» Task prompt
Print the whole listing, keeping every line exactly as given.
- Opening Delimiter -
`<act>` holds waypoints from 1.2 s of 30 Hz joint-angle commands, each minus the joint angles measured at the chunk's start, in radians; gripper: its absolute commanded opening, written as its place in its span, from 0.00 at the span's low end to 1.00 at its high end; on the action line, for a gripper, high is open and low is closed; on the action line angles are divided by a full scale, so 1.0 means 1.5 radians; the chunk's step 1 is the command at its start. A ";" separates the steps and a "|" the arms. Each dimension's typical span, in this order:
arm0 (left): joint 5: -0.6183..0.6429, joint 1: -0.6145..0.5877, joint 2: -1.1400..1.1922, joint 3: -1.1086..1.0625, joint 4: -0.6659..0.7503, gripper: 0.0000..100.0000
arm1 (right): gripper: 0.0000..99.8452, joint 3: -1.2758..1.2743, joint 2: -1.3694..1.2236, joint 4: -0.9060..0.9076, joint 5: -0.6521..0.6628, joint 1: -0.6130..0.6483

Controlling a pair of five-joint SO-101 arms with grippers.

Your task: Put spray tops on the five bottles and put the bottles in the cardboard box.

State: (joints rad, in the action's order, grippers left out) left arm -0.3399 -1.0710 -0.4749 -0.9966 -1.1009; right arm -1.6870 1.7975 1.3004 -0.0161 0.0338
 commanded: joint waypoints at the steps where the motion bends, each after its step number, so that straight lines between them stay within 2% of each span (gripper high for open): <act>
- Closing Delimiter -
» Exercise result
`<act>` holds waypoints from 1.2 s of 30 Hz joint-angle commands, each minus the joint angles measured at the chunk's start, in radians; gripper: its absolute commanded opening, written as its place in its span, from 0.00 at the span's low end to 1.00 at its high end; on the action line, for a gripper, high is open and low is closed; on the action line angles are divided by a full scale, so 1.0 means 1.5 radians; the chunk's step 1 is the command at its start. A ";" separates the steps and a "|" the arms. Each dimension's typical span, in this order:
arm0 (left): joint 5: -0.6183..0.6429, joint 1: -0.6145..0.5877, joint 2: -1.1400..1.1922, joint 3: -1.1086..1.0625, joint 4: -0.6659..0.7503, gripper: 0.0000..100.0000
arm1 (right): gripper: 0.0000..99.8452, joint 3: -1.2758..1.2743, joint 2: -1.3694..1.2236, joint 4: -0.9060..0.9076, joint 5: -0.6521..0.6628, joint 1: -0.6130..0.6483

Controlling a pair of five-joint SO-101 arms with grippers.

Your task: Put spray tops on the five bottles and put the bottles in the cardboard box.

State: (joints rad, in the action's order, grippers left out) left arm -0.3399 -1.0710 -0.4749 -0.9966 -1.1009; right arm -1.6870 1.7975 1.3004 -0.0161 0.0338
 commanded: joint waypoints at the steps where the motion bends, each after its step number, so that straight lines between them stay within 2% of each span (gripper high for open): <act>

No further output is expected.